Of course it is just good business to promotes oneself by promoting those who have the same brand name pedigree. The place this plays out most is in recruitment. Law School hiring committees are dominated by elite school grads and they hire their clones. Here again we have greed and a lack of self confidence. Greed because it helps those in the club to hire others in the club. Self-confidence issues arise because implicit in hiring decisions is that the decision makers will not hire anyone they had a hand in educating.


Anonymous said...

From a student's perspective, it definitely can be demoralizing when your own Professors obviously don't value the education they are giving you.

Although, there is another possible explanation for this behavior. Elites may assume that students attending non-elite schools simply enter the school with less intellectual capacity than those attending elite schools. Because non-elite students are inherently intellectually less capable than elite students, non-elites can never compete with elites no matter how outstanding of an education non-elites receive from their elite professors.
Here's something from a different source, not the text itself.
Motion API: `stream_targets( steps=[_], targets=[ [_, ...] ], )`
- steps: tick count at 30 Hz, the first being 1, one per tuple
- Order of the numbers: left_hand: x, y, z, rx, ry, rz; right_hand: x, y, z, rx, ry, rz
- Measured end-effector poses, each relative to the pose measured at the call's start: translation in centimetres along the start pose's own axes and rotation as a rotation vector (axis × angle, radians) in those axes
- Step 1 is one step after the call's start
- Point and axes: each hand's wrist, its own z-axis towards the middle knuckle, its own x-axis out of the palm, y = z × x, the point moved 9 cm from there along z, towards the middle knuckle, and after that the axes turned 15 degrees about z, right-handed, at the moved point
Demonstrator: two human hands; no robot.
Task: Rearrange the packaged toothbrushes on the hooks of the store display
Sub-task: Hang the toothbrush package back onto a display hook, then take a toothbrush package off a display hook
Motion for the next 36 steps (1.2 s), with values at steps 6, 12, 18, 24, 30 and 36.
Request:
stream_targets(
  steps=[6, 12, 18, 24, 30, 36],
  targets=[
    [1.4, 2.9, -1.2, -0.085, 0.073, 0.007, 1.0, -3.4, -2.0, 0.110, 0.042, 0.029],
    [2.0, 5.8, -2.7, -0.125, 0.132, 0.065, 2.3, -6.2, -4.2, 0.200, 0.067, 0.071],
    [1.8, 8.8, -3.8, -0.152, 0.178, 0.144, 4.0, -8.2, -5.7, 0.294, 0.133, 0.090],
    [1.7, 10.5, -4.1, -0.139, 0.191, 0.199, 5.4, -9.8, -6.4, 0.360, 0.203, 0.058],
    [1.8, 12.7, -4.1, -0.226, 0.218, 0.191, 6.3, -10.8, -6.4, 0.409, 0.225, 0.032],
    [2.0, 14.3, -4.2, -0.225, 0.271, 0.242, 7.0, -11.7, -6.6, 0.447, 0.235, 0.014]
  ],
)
I think this may be the correct explanation. In my experience, elites rarely lack self-confidence. What many of them lack is empathy and common sense.

Jeffrey Harrison said...

That may be right but how do you explain the fact that they hold that position even after teaching the students for several months or longer? It seems that at some point their assumptions would be sufficiently challenged.

Anonymous said...

Having that assumption challenged would require engagement with students, an open mind, and the ability to self-reflect.

Anonymous said...

So how does one go about effectively promoting oneself to these "elite name dropper" without dropping names?

Jeffrey Harrison said...

Don't worry elites seek out their own so they will find you. And if you say something intelligent, not conservative, and not over their heads so much the better.

Still I have seen highly ranked non elites say wonderful things and they are overlooked. And I have heard elite grads say really dumb things that are classified as brilliant and they are pushed by their elite professors who have no problem stretching the truth.
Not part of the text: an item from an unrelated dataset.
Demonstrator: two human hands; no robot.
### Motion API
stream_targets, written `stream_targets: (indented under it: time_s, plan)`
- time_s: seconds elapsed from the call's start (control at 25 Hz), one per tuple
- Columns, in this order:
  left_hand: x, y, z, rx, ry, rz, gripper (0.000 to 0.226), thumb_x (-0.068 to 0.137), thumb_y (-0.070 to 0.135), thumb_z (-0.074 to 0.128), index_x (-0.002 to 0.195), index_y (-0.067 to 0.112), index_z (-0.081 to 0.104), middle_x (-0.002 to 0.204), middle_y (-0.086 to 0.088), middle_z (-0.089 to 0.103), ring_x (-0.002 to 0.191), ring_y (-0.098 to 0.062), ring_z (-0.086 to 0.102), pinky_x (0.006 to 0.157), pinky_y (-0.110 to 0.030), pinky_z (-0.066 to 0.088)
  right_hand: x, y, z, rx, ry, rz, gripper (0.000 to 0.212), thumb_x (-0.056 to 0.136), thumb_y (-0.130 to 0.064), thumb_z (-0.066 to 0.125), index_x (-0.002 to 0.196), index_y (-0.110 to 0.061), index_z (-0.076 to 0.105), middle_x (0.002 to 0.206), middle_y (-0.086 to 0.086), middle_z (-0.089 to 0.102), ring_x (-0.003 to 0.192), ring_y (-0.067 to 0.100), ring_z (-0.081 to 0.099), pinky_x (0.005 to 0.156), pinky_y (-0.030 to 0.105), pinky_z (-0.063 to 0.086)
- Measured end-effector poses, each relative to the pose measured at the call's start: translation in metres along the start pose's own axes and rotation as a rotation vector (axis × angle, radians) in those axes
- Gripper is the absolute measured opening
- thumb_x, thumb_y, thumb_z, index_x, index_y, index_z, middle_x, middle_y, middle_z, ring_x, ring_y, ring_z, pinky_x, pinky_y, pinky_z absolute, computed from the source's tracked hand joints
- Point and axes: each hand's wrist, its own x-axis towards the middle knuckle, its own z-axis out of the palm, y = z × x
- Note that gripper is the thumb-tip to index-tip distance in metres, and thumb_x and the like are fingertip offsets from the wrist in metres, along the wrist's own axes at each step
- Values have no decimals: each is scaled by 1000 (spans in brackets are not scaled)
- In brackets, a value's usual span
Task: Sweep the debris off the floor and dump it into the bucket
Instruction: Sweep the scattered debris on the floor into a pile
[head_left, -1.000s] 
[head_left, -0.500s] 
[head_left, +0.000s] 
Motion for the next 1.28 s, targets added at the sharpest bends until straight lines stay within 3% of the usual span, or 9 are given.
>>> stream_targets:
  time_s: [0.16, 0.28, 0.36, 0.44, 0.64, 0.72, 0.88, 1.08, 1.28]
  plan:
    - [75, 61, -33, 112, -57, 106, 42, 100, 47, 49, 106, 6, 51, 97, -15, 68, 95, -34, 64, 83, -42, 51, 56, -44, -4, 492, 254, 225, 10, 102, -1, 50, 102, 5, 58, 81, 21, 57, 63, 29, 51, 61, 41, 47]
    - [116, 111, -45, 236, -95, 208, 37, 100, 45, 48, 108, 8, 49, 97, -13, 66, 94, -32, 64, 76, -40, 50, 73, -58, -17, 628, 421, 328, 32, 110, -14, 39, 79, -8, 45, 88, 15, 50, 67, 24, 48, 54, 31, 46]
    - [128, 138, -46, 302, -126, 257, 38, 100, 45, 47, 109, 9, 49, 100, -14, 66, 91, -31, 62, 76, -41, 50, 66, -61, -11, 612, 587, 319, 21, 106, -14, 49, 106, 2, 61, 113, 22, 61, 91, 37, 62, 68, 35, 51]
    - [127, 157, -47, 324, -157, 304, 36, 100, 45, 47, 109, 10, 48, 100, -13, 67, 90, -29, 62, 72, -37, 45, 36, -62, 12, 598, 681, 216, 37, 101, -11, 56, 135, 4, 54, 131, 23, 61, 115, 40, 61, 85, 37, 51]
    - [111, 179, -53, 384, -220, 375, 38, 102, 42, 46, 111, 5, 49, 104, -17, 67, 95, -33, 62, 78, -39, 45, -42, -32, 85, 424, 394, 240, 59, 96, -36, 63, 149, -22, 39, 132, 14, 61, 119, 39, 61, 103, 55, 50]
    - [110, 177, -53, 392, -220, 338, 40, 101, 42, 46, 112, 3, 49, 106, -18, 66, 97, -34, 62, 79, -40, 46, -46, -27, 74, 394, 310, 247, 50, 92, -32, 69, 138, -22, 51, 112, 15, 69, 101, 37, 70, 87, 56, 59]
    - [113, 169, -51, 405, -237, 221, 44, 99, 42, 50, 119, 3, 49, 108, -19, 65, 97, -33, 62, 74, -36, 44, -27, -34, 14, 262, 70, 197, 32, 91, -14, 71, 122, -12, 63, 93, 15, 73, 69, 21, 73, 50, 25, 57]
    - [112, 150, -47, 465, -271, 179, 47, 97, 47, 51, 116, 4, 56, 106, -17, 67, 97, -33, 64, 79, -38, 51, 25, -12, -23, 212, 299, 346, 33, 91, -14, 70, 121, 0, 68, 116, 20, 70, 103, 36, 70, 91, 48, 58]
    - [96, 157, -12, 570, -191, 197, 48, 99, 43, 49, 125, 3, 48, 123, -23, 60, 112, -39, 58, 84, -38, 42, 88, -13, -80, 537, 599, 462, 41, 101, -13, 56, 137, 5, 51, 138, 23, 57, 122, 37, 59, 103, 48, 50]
The question is why you would want to promote yourself to people whose though processes are about a quarter of an inch deep. It's a bit like cheating on a test and then feeling good about the grade you get. Or, an attractive woman flirting. Either way you know what you get is not because you deserve it.

Anonymous said...

Don't sell elites short. They have developed a system in which they can continually attract new people who share the same values as them; money and power over honesty and morality. They've also made it extremely difficult for people like us to change it. How would you pull their system down?

Jeffrey Harrison said...

Actually, at many law schools students are on hiring committees. It is important for the students to be vocal. Too many are "impressed" by credentials. In addition, law school administrators are essentially politicians and students are an important interest group. If a teacher does not "relate" or seems elitist, complain loudly and often. Unsolicited letters to deans and university officials do not go unheeded. Deans to do not want to tangle with students. It is not a matter of bringing a system down but incrementally raising the cost of of the existence of the system. Each professor goes through a tenure process in his or her 5th or 6th year. That is a critical time because there will be faculty visitors in the class. A very quiet class or relentless questions about poorly explained concepts can shape the report the observed turns in.